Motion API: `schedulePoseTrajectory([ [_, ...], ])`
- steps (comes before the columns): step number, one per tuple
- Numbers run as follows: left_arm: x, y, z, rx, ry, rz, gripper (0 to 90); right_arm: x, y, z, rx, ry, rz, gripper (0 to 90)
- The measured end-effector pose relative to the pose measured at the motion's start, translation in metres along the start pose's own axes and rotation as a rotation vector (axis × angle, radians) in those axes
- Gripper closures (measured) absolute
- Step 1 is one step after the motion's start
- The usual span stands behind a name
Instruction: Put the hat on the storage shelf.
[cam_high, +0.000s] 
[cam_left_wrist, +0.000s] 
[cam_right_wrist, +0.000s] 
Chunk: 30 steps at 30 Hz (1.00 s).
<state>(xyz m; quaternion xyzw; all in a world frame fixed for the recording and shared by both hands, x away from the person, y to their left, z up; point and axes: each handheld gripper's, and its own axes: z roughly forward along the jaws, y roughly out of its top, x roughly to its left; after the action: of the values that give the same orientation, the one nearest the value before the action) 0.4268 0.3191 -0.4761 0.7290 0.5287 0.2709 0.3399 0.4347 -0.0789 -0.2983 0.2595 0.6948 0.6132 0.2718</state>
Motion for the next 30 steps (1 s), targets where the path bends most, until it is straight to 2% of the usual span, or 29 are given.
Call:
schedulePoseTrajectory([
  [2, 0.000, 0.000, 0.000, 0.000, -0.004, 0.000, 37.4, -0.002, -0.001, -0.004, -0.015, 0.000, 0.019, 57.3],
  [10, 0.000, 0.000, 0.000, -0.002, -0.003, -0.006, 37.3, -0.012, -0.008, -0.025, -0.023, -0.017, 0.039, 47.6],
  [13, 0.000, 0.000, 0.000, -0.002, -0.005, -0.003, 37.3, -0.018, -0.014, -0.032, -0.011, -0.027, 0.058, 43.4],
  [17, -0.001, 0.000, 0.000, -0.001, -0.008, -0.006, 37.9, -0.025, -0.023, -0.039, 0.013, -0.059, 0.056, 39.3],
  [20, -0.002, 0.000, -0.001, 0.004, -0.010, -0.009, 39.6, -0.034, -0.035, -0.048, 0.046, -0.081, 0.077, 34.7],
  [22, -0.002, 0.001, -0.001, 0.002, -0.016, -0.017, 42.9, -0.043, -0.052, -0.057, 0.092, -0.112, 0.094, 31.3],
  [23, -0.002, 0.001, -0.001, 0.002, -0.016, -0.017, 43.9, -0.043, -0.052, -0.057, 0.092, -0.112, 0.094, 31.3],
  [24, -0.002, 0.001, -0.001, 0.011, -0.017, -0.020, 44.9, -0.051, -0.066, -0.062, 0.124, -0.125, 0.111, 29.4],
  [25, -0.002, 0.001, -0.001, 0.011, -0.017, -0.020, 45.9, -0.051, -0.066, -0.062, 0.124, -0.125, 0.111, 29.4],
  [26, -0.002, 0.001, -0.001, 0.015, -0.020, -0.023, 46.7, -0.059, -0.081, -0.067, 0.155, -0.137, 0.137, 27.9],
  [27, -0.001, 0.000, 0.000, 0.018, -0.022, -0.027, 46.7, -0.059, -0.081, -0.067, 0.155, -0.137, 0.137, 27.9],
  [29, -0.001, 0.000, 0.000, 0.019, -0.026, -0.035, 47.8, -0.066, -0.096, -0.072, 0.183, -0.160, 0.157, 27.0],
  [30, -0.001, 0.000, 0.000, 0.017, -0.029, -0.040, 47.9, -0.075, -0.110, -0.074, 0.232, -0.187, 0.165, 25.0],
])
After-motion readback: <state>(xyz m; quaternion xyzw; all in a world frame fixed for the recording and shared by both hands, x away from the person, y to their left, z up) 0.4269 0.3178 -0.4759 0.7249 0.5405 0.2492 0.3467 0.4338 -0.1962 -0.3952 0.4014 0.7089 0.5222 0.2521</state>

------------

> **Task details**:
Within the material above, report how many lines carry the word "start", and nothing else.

> **Exercise answer**:
2